**Assignment:** Please return the full listing word for word, leaving out any pictures.

**Collected data:**
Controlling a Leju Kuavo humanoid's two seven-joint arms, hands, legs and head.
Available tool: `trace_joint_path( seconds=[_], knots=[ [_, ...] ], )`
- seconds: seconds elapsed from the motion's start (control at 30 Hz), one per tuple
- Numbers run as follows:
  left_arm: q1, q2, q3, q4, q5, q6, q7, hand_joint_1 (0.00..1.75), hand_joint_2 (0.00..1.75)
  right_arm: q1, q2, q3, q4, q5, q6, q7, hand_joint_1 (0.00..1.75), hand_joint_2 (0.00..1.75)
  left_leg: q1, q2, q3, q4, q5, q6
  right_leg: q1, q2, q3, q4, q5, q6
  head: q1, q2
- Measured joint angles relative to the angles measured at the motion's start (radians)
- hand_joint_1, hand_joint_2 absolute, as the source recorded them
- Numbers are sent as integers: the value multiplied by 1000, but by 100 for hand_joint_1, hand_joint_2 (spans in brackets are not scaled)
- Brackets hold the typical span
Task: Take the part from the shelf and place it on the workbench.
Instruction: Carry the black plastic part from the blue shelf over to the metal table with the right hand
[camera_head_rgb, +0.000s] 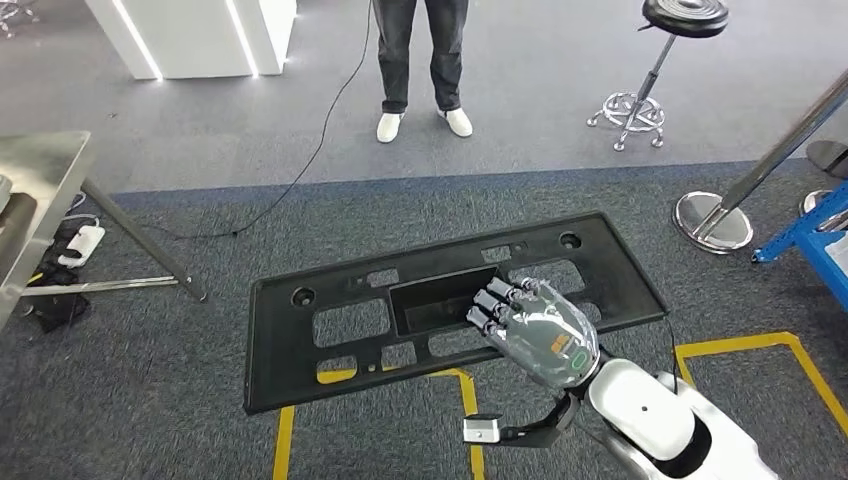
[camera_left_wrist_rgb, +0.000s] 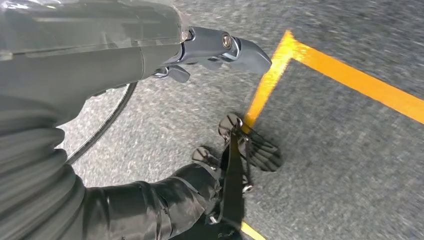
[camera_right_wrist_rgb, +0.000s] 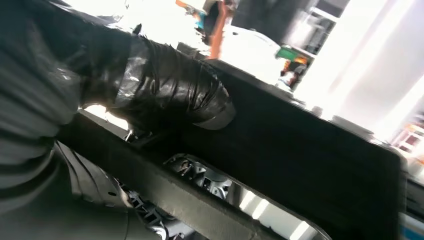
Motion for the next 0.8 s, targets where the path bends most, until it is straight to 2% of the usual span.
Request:
trace_joint_path(
  seconds=[0.03, 0.07, 0.1, 0.13, 0.17, 0.2, 0.23, 0.27, 0.3, 0.33, 0.4, 0.43, 0.47, 0.53, 0.57, 0.6, 0.63, 0.67, 0.7, 0.77, 0.8],
  knots=[
    [-1, 0, 0, 0, -1, 0, 0, 0, 175, 1, 0, 0, 0, 0, 0, -1, 175, 175, -2, 34, -27, 60, -34, -1, 4, -15, 0, -2, 1, -3, 0, 0],
    [-2, 0, 0, 0, -2, 0, 0, 0, 175, 2, 0, 0, 1, 0, 0, -3, 175, 175, 0, 52, -56, 126, -66, -3, 7, -31, -1, -1, 1, -5, 0, 0],
    [-2, 0, 0, 0, -3, 1, 0, 0, 175, 4, 0, 1, 2, 0, 0, -5, 175, 175, 0, 59, -76, 176, -85, -5, 9, -47, -2, 1, 0, -6, 0, 0],
    [-1, 1, 0, 0, -4, 1, 1, 0, 175, 6, 0, 2, 3, 0, 0, -7, 175, 175, 0, 61, -81, 196, -87, -6, 10, -63, -3, 2, -1, -6, 0, 0],
    [-1, 2, 0, 0, -4, 2, 2, 0, 175, 6, 0, 2, 4, 0, 0, -8, 175, 175, 0, 64, -64, 175, -71, -6, 11, -78, -4, 4, -3, -5, 0, 0],
    [0, 3, 0, 0, -4, 3, 4, 0, 175, 6, 0, 3, 5, 1, 0, -8, 175, 175, 0, 72, -29, 119, -42, -5, 11, -91, -4, 6, -5, -3, -1, 0],
    [0, 4, 0, 0, -3, 4, 6, 0, 175, 7, 0, 3, 6, 1, 1, -8, 175, 175, -2, 90, 13, 45, -18, -2, 12, -104, -3, 9, -8, 0, -1, 0],
    [-1, 5, 0, 0, -2, 4, 8, 0, 175, 7, 0, 3, 7, 1, 2, -8, 175, 175, -5, 107, 49, -18, 1, 3, 14, -115, -3, 12, -11, 4, 0, 0],
    [-1, 6, 0, 0, 0, 5, 10, 0, 175, 7, 0, 3, 8, 1, 2, -8, 175, 175, -8, 118, 71, -58, 10, 8, 15, -125, -3, 14, -13, 8, 0, 0],
    [-1, 6, 1, 0, 1, 5, 11, 0, 175, 7, 1, 4, 8, 1, 4, -8, 175, 175, -12, 122, 78, -75, 11, 14, 17, -134, -3, 16, -14, 13, 0, 0],
    [1, 8, 2, 0, 2, 5, 12, 0, 175, 8, 1, 8, 9, 1, 6, -8, 175, 175, -14, 102, 76, -79, 18, 23, 18, -149, -1, 16, -15, 22, 0, 0],
    [1, 8, 3, 0, 2, 5, 12, 0, 175, 8, 2, 9, 9, 1, 8, -8, 175, 175, -13, 92, 77, -84, 22, 28, 15, -138, -2, 21, -21, 28, 0, 0],
    [0, 9, 3, 0, 2, 5, 13, 0, 175, 8, 2, 10, 10, 1, 9, -8, 175, 175, -10, 83, 78, -89, 26, 34, 12, -115, -9, 40, -37, 33, 0, 0],
    [-3, 9, 3, 0, 2, 5, 14, 0, 175, 10, 3, 11, 11, 1, 10, -8, 175, 175, -6, 64, 78, -95, 33, 42, 5, -51, -53, 141, -98, 41, 1, 0],
    [-4, 9, 3, 0, 2, 5, 14, 0, 175, 13, 3, 12, 12, 1, 11, -8, 175, 175, -6, 54, 76, -95, 34, 45, 4, -33, -86, 212, -130, 43, 1, 0],
    [-5, 9, 3, 0, 2, 5, 14, 0, 175, 16, 3, 12, 14, 1, 11, -8, 175, 175, -7, 41, 75, -94, 35, 46, 2, -26, -117, 273, -150, 45, 1, 0],
    [-5, 9, 3, 0, 2, 5, 15, 0, 175, 19, 3, 14, 16, 1, 11, -8, 175, 175, -7, 27, 74, -92, 35, 46, 0, -24, -133, 303, -150, 46, 1, 0],
    [-5, 9, 3, 0, 2, 5, 15, 0, 175, 20, 3, 15, 18, 1, 12, -8, 175, 175, -7, 12, 73, -90, 35, 46, -2, -22, -131, 295, -131, 46, 1, 0],
    [-6, 10, 3, 0, 2, 5, 15, 0, 175, 21, 3, 16, 19, 1, 12, -8, 175, 175, -6, -2, 73, -87, 35, 45, -4, -17, -110, 246, -95, 46, 1, 0],
    [-7, 10, 3, 0, 1, 5, 15, 0, 175, 21, 3, 17, 19, 1, 12, -8, 175, 175, -5, -30, 69, -76, 32, 39, -11, 26, -49, 108, -30, 46, 1, 0],
    [-7, 10, 4, 0, 1, 5, 15, 0, 175, 21, 3, 17, 20, 1, 12, -8, 175, 175, -5, -42, 64, -72, 33, 33, -13, 47, -30, 64, -15, 46, 1, 0]
  ],
)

**Exercise output:**
Controlling a Leju Kuavo humanoid's two seven-joint arms, hands, legs and head.
Available tool: `trace_joint_path( seconds=[_], knots=[ [_, ...] ], )`
- seconds: seconds elapsed from the motion's start (control at 30 Hz), one per tuple
- Numbers run as follows:
  left_arm: q1, q2, q3, q4, q5, q6, q7, hand_joint_1 (0.00..1.75), hand_joint_2 (0.00..1.75)
  right_arm: q1, q2, q3, q4, q5, q6, q7, hand_joint_1 (0.00..1.75), hand_joint_2 (0.00..1.75)
  left_leg: q1, q2, q3, q4, q5, q6
  right_leg: q1, q2, q3, q4, q5, q6
  head: q1, q2
- Measured joint angles relative to the angles measured at the motion's start (radians)
- hand_joint_1, hand_joint_2 absolute, as the source recorded them
- Numbers are sent as integers: the value multiplied by 1000, but by 100 for hand_joint_1, hand_joint_2 (spans in brackets are not scaled)
- Brackets hold the typical span
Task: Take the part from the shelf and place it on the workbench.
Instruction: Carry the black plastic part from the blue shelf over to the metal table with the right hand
[camera_head_rgb, +0.000s] 
[camera_left_wrist_rgb, +0.000s] 
[camera_right_wrist_rgb, +0.000s] 
Motion for the next 0.8 s, targets where the path bends most, until it is straight to 2% of the usual span.
Request:
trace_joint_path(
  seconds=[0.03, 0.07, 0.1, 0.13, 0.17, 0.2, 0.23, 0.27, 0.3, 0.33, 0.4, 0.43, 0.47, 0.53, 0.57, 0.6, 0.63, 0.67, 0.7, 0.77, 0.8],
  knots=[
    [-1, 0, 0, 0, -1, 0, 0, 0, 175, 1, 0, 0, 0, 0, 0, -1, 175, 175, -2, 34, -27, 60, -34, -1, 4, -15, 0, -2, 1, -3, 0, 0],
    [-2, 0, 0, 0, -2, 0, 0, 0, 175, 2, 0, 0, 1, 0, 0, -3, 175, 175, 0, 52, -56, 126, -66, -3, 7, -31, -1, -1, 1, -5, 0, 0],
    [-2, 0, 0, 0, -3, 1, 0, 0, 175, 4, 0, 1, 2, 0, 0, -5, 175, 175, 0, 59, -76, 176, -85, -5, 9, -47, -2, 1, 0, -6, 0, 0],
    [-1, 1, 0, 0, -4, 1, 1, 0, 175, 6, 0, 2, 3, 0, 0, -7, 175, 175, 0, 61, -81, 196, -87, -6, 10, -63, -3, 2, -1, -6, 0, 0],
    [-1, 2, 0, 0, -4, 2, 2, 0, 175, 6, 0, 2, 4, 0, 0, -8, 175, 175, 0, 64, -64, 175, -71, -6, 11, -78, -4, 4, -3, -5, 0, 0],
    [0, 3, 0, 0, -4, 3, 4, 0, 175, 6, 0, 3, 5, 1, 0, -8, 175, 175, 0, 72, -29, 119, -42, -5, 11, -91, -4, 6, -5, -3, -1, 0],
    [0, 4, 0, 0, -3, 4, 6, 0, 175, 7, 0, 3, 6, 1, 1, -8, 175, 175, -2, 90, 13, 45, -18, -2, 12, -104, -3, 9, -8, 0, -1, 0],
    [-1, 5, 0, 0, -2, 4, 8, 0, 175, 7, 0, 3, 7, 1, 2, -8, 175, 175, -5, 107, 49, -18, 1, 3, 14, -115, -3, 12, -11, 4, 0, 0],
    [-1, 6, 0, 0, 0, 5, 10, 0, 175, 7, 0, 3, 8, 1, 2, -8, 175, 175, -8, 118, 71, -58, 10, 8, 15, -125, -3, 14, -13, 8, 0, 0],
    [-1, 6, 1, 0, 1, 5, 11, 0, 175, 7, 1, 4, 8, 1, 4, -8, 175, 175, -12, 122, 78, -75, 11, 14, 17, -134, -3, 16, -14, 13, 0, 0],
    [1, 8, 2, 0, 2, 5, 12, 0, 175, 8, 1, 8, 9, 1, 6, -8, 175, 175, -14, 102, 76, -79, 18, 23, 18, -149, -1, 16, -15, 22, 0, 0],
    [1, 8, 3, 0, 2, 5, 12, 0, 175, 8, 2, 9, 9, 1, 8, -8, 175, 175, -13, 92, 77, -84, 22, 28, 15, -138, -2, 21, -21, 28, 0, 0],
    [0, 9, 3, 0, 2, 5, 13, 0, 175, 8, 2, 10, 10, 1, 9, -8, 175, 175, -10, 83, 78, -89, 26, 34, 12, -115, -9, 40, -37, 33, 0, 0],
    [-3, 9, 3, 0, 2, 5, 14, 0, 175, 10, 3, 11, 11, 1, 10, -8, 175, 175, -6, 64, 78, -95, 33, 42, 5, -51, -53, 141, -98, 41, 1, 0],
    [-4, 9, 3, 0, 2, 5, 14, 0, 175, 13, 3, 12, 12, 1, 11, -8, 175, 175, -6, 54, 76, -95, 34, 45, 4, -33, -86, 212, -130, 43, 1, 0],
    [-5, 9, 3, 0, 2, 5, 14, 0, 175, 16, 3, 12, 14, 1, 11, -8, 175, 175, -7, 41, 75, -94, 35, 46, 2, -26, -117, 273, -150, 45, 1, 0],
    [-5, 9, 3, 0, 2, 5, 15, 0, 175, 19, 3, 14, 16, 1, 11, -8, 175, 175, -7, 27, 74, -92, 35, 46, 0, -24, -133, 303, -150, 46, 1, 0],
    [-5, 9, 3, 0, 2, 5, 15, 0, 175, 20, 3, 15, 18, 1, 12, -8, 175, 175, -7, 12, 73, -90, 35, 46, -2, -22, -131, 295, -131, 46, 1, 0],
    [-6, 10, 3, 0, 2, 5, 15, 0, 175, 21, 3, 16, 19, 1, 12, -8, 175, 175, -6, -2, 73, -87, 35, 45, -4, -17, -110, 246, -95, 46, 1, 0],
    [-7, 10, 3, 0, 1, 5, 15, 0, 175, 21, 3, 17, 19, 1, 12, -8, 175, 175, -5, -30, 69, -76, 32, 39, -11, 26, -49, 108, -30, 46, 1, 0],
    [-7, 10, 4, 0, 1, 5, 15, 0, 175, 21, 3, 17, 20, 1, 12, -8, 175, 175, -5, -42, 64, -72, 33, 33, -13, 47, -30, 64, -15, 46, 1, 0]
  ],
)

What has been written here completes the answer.